What QC criteria should be written into the PO or RFQ? State method, tolerance and sampling basis for mass, dimensions, visual defects, seam integrity, shade, foreign matter, packaging seal and labeling. A typical starting point is ISO 2859-1 or ANSI/ASQ Z1.4 General Inspection Level II with AQL 2.5 major and 4.0 minor, 180gsm ±5%, size tolerance ±2cm after ISO 139 conditioning, and explicit cleanliness and pack-seal criteria.

How should packaging be specified for non-sterile transport blankets? Name the primary contact material, nominal thickness, closure system, print location, cleanliness expectation and whether the bag is only protective or part of a controlled-cleanliness system. For simple non-sterile supply, buyers often start with a clear virgin LDPE or CPP bag around 50 microns with heat seal, but the approved packaging system should be tied to the programme risk and handling route.

What traceability fields should a buyer expect?

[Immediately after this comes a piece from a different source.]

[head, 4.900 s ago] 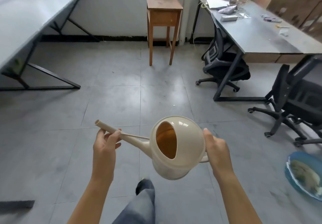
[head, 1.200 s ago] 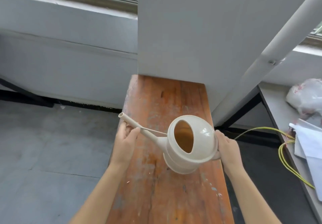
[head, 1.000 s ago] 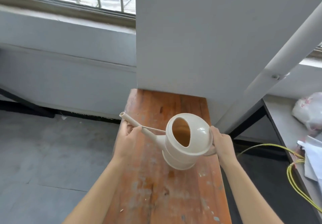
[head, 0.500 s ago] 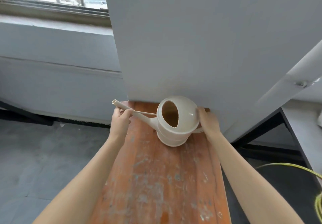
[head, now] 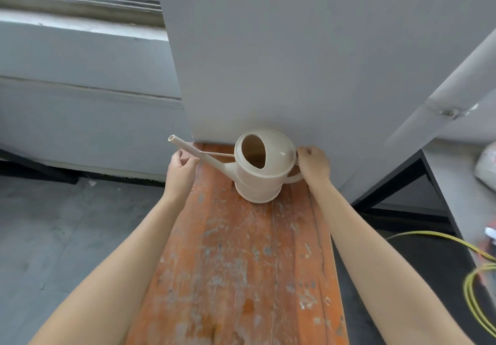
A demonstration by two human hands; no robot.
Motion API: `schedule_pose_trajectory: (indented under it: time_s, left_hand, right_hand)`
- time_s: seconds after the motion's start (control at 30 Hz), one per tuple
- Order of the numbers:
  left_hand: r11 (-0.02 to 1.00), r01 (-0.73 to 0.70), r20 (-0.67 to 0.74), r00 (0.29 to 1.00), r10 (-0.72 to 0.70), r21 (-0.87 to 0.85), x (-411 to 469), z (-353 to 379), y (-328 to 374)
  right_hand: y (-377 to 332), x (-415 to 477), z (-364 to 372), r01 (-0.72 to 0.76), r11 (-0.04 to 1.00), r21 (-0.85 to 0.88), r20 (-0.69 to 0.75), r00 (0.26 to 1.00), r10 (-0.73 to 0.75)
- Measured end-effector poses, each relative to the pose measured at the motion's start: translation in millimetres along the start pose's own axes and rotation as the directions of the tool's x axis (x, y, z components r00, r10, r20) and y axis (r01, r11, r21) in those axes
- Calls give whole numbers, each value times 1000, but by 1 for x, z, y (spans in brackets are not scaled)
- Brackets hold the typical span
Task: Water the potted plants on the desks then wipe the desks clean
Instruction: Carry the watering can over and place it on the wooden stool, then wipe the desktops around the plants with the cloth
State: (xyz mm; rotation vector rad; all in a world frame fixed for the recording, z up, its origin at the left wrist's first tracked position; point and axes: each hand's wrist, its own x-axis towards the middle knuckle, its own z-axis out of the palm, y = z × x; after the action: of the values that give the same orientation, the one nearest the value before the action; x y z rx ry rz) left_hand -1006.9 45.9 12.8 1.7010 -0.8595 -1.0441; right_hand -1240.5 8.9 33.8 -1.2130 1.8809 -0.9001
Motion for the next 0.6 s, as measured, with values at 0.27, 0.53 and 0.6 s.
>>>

At minimum: fabric lot, dye lot, finishing or brushing batch if relevant, sewing-thread lot, label lot, packaging-film lot, production date, line or site, finished lot code and shipment linkage. Record-retention duration should also be written into the supply agreement.

When should change notification trigger re-approval? Any change that could affect biological risk, cleanliness, packaging contact, dimensions, appearance, laundering performance or claims should trigger review before shipment. Typical triggers include yarn-source change, dyehouse transfer, finish chemistry change, label-ink change, primary-pack resin substitution, site transfer and process changes outside approved ranges.